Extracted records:
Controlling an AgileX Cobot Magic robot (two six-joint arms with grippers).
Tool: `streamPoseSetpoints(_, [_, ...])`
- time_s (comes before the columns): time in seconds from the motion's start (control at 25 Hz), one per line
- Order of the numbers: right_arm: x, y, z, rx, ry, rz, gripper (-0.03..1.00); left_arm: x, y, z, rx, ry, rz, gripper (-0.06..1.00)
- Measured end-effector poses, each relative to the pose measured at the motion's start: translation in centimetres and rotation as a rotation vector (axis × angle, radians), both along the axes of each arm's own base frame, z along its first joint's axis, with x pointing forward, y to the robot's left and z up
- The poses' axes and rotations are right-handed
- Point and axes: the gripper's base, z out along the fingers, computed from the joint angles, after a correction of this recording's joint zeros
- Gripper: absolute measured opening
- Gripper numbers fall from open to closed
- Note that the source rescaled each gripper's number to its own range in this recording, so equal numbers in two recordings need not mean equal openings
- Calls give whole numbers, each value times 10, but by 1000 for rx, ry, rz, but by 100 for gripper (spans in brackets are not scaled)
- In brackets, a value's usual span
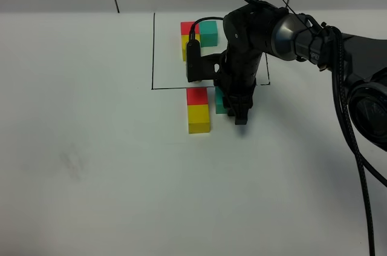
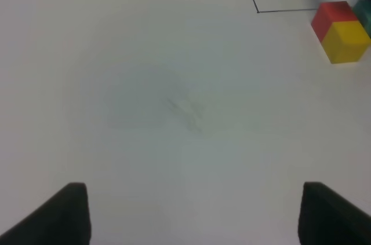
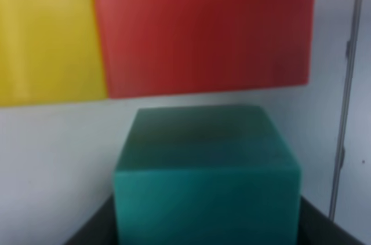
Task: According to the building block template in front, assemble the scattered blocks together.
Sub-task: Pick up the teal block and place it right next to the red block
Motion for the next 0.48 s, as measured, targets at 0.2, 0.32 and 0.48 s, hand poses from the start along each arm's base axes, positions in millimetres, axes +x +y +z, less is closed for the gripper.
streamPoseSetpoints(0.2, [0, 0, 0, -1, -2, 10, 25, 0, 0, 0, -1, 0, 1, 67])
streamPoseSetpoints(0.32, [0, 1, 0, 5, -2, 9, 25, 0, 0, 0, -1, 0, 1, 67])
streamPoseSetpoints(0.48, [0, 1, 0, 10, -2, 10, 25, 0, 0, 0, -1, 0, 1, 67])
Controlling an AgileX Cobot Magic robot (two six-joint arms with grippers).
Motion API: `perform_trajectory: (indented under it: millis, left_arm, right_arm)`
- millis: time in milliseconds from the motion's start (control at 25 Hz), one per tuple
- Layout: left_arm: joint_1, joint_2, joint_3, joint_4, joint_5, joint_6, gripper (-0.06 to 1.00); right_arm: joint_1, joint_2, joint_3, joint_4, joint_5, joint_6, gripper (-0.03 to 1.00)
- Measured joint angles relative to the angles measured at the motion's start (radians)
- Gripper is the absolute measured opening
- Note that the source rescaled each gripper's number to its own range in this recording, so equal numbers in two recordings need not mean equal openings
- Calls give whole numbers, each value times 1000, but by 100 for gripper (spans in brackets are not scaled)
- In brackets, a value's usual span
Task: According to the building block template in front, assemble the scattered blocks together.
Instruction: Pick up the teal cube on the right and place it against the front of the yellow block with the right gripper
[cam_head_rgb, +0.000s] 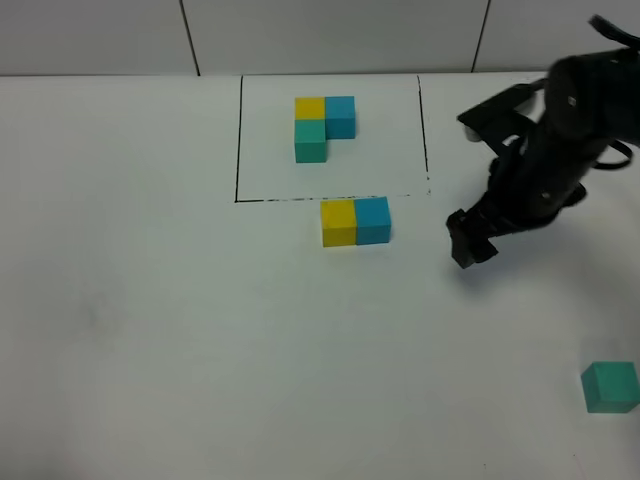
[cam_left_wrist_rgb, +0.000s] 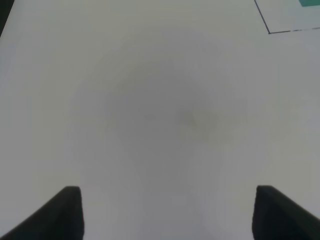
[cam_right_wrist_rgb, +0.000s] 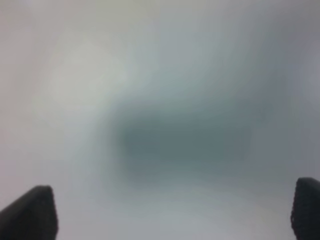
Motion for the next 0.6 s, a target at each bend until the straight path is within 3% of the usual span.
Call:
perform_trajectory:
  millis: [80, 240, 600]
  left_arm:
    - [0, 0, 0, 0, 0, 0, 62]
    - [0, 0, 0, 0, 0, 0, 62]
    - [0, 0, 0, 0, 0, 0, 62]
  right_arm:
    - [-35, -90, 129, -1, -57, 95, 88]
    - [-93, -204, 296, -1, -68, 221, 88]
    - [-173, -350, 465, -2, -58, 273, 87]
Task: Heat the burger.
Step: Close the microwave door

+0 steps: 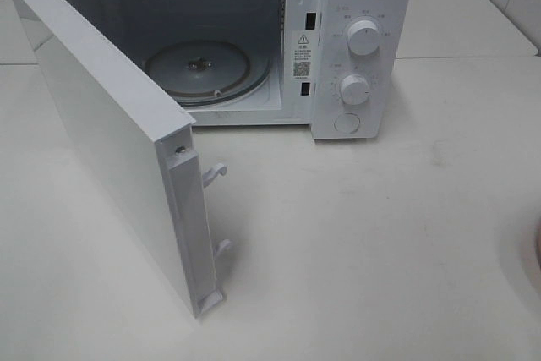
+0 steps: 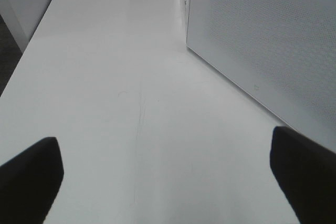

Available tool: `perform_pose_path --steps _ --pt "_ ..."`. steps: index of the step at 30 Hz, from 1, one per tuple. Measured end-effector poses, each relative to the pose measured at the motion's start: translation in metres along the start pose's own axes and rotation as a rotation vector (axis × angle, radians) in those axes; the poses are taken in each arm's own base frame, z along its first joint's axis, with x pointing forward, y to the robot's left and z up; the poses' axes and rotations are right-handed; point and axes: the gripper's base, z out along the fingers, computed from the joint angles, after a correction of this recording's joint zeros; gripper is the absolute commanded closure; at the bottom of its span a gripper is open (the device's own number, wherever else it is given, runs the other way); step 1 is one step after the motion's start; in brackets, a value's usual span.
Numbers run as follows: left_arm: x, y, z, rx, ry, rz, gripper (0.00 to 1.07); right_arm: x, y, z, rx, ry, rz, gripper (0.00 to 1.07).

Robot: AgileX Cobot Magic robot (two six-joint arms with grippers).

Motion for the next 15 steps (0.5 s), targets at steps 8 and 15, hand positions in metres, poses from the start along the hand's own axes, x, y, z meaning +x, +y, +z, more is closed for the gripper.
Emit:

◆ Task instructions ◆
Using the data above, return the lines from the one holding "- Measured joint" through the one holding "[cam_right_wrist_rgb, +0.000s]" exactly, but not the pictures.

◆ Solution to the exercise ◆
- Measured joint angles relative to the angles measured at the motion's start (radians)
- Gripper is the absolute measured opening
- Note that the source rescaled each gripper's number to its own range in this recording, so equal numbers in two recordings need not mean equal openings
- Calls give whole numbers, each value times 1000, but by 100 for gripper (spans in brackets are not scaled)
- In brackets, a value's usual span
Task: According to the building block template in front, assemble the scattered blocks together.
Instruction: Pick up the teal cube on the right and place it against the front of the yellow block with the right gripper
[cam_head_rgb, +0.000s] 
[cam_left_wrist_rgb, +0.000s] 
[cam_right_wrist_rgb, +0.000s] 

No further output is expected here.